Children are one-third of our population and 100 per cent our future.

There is no better way to safeguard our collective future than knowing children have the best, safest care possible. Still, child care in Ontario astonishingly remains in a state of crisis under the Ford government’s regime.

“Children are the most important people in our society, and we have to protect ourchildren,” said Ontario’s Premier Doug Ford. “Children cannot protect themselves.They rely on us to make a decision.”

Yet, the Ministry of Education is proposing regulatory changes to the Child Care and Early Years Act – as part of a five-year review – that jeopardizes the fabric of our future.

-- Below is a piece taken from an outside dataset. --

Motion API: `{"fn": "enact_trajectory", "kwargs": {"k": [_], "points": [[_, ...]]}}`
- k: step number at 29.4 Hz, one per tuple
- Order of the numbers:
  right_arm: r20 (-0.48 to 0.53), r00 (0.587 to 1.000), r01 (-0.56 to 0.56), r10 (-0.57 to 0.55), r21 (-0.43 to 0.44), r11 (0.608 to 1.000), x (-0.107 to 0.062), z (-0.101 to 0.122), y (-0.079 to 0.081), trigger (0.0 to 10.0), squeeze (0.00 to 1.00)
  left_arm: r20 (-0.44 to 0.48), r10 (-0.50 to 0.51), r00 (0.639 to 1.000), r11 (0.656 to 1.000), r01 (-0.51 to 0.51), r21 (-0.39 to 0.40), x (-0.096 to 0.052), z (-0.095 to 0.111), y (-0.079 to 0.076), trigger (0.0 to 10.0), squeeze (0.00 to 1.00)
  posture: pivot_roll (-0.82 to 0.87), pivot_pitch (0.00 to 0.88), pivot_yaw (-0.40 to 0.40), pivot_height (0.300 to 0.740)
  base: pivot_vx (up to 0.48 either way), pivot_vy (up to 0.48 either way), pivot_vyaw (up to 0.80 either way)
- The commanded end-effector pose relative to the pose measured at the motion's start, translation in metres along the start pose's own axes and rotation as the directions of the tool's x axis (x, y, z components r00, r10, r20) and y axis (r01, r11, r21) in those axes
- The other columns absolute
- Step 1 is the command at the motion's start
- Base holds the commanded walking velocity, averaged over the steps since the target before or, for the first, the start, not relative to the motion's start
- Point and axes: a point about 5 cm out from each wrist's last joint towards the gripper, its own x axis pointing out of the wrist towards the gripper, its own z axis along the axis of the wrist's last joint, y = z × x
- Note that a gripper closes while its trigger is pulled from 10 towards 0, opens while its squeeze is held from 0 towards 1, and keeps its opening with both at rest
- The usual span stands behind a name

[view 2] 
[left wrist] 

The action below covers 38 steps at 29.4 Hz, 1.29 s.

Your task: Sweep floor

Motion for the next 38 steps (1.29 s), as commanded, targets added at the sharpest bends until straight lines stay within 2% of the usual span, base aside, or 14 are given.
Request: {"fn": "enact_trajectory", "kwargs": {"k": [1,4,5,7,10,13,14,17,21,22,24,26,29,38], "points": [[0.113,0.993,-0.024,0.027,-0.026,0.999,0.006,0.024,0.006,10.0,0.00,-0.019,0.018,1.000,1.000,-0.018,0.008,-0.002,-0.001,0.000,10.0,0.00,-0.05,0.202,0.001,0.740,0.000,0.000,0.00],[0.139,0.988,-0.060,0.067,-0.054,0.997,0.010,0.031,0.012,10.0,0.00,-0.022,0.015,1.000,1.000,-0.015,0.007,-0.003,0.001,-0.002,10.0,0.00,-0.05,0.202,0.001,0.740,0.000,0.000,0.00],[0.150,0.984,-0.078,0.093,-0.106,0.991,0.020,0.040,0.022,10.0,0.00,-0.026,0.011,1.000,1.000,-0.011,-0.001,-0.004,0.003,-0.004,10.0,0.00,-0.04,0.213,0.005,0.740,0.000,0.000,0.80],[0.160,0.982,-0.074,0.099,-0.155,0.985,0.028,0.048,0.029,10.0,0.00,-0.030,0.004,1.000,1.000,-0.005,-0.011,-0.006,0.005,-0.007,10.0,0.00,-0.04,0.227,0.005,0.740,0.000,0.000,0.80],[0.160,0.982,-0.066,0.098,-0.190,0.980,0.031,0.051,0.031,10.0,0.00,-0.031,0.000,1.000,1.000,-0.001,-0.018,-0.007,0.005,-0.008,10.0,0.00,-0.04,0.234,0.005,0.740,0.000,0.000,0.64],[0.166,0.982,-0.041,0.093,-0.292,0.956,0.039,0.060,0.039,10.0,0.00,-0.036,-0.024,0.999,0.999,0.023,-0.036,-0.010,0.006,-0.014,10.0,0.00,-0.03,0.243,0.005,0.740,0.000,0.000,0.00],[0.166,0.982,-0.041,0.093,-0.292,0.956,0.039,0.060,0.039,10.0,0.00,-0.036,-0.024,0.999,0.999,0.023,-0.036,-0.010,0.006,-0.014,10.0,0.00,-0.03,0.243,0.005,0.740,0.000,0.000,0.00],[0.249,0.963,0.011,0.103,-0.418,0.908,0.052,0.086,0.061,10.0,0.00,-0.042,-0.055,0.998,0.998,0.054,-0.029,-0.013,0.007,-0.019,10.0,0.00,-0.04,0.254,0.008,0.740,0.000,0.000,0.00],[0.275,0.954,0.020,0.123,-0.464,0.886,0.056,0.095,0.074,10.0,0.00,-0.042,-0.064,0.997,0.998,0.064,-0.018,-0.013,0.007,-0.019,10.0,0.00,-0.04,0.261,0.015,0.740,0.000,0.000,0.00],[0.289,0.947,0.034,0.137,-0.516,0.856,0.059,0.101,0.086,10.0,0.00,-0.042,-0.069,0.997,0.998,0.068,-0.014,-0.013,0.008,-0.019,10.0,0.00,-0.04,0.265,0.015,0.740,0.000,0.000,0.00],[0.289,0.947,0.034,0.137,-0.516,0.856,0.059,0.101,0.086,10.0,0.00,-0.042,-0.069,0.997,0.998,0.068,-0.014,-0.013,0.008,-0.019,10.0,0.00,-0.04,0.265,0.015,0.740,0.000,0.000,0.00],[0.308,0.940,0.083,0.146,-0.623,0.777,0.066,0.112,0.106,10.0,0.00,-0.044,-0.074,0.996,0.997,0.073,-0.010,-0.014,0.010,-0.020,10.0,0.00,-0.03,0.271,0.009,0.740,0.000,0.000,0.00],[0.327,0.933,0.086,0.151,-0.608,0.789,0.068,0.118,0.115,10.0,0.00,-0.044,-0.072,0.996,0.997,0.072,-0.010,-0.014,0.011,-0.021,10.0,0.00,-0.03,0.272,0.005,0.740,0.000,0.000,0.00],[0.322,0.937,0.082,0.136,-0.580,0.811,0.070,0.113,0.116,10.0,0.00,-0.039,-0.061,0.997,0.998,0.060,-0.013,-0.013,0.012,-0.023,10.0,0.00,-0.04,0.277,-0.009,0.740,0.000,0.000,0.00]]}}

The proposed changes, allowing operators to group infants and toddlers, reduce staff-to-child ratios for some age groups and lower qualification requirements for staff, definitively sets the province back a step. Furthermore, there is no research base provided for the changes which have previously been refuted by Ontario’s child care sector. One would expect a review of this magnitude – at a time when Ontarians, specifically parents who are already looking for concrete solutions to child care woes resulting from a global health pandemic – to present quality measures for young children, fund smaller group sizes, and make child care more affordable for families. Alas, the proposed plan presents quite the opposite and even calls for diminished labour standards.

Ontario is home to the most expensive child care in the country, across all age groups. Instead of building spaces that are affordable, high-quality, and publicly delivered, the proposed direction will leave parents paying more for less quality of care and attention for their children.

Affordability is not a trade-off for safety. The provincial government must set aside the proposed regulatory amendments that threaten the quality of child care for young children. Workforce retention cannot come at the price of trained staff. Placing more younger children into larger groups with fewer qualified staff is not the way to build a quality child care system.

The Association of Early Childhood Educators Ontario (AECEO) and the Ontario Coalition for Better Child Care (OCBCC) recently carried out an online survey on the proposed regulations with 2,443 respondents (1,693 Early Childhood Educators and 741 parents with children in child care). The survey found overwhelming opposition to most of the proposed regulatory changes.Respondents were especially concerned about changes to age groups, staff-to-child ratios and qualifications.

We demand public and effective services for all. This means establishing, investing in, and strengthening access to publicly delivered universal child care services and programs for all Ontarians.

It is due time the provincial government stop diluting regulations and work with the federal government to create tangible, effective policies that finally make child care a priority.